Myron recordó algo que Kitty le había dicho sobre la sobredosis de Suzze: «Ella no haría tal cosa. No le haría eso al bebé. La conozco. La mataron. Ellos la mataron». Algo encajó en el fondo del cerebro de Myron.

– Tu madre estaba segura de que alguien mató a Suzze.

Mickey no dijo nada.

– Estaba todavía más asustada cuando le hablé de la sobredosis.

– ¿Y?

– Pues que todo esto está conectado, Mickey. Vosotros huyendo. Suzze muerta. Tu padre desaparecido.

Mickey se encogió de hombros de forma exagerada.

– No veo cómo.

– ¿Chicos?

Se dieron la vuelta. La madre de Myron estaba allí. Había lágrimas en sus mejillas.
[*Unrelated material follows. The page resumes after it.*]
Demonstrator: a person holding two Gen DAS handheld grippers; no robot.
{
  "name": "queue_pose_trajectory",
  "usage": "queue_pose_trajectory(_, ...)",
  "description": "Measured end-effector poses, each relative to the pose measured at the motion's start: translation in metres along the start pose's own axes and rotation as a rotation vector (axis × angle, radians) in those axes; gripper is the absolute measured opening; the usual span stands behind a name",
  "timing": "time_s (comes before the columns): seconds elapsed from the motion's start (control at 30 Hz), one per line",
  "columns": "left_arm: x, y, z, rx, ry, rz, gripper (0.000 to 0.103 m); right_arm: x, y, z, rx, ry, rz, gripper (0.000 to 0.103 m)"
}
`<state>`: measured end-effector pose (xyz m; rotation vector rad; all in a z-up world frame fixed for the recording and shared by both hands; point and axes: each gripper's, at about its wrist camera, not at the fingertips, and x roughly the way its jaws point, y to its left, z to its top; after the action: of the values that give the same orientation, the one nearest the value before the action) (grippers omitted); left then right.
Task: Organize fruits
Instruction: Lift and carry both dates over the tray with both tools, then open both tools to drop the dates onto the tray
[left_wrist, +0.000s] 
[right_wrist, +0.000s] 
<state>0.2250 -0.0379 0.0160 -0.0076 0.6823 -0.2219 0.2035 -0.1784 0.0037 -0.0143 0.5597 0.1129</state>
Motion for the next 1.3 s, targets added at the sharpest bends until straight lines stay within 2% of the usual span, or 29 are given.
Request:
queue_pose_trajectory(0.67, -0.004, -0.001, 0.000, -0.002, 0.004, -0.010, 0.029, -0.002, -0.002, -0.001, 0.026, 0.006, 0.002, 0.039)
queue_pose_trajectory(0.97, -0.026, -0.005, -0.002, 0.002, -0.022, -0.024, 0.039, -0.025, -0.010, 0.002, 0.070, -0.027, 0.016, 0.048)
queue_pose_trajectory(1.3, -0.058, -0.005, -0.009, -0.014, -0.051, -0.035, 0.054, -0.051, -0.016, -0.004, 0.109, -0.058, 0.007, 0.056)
Llevaba un pañuelo de papel hecho una bola en la mano. Se enjugó los ojos.

– Quiero saber qué está pasando.

– ¿Qué?

– No empieces de nuevo -le riñó ella con una voz que sólo una madre puede usar con su hijo-. Tú y Mickey os peleasteis. Y de pronto él se viene a vivir con nosotros. ¿Dónde están sus padres? Quiero saber qué está pasando. Todo. Ahora mismo.

Myron se lo explicó. Ella escuchó temblorosa, llorosa. Él no se guardó nada. Le dijo que Kitty estaba en rehabilitación, e incluso que Brad había desaparecido. Cuando acabó, su madre se acercó a ambos. Miró primero a Mickey, que le sostuvo la mirada. Ella le cogió la mano.

– No es culpa tuya -le dijo-. ¿Me oyes?

Mickey asintió, con los ojos cerrados.

– Tu abuelo nunca te echaría la culpa. Yo tampoco. Con la obstrucción que tenía, quizá sin darte cuenta, le has salvado la vida. Y tú -se volvió hacia Myron-, deja de llorar y sal de aquí. Ya te llamaré si hay alguna novedad.

– No puedo marcharme. -Claro que puedes. -Suponte que papá se despierta.

Ella se le acercó más y echó la cabeza hacia atrás para mirarle. -Tu padre te dijo que buscaras a tu hermano. No me importa lo enfermo que esté. Tú harás lo que él te dijo que hicieras.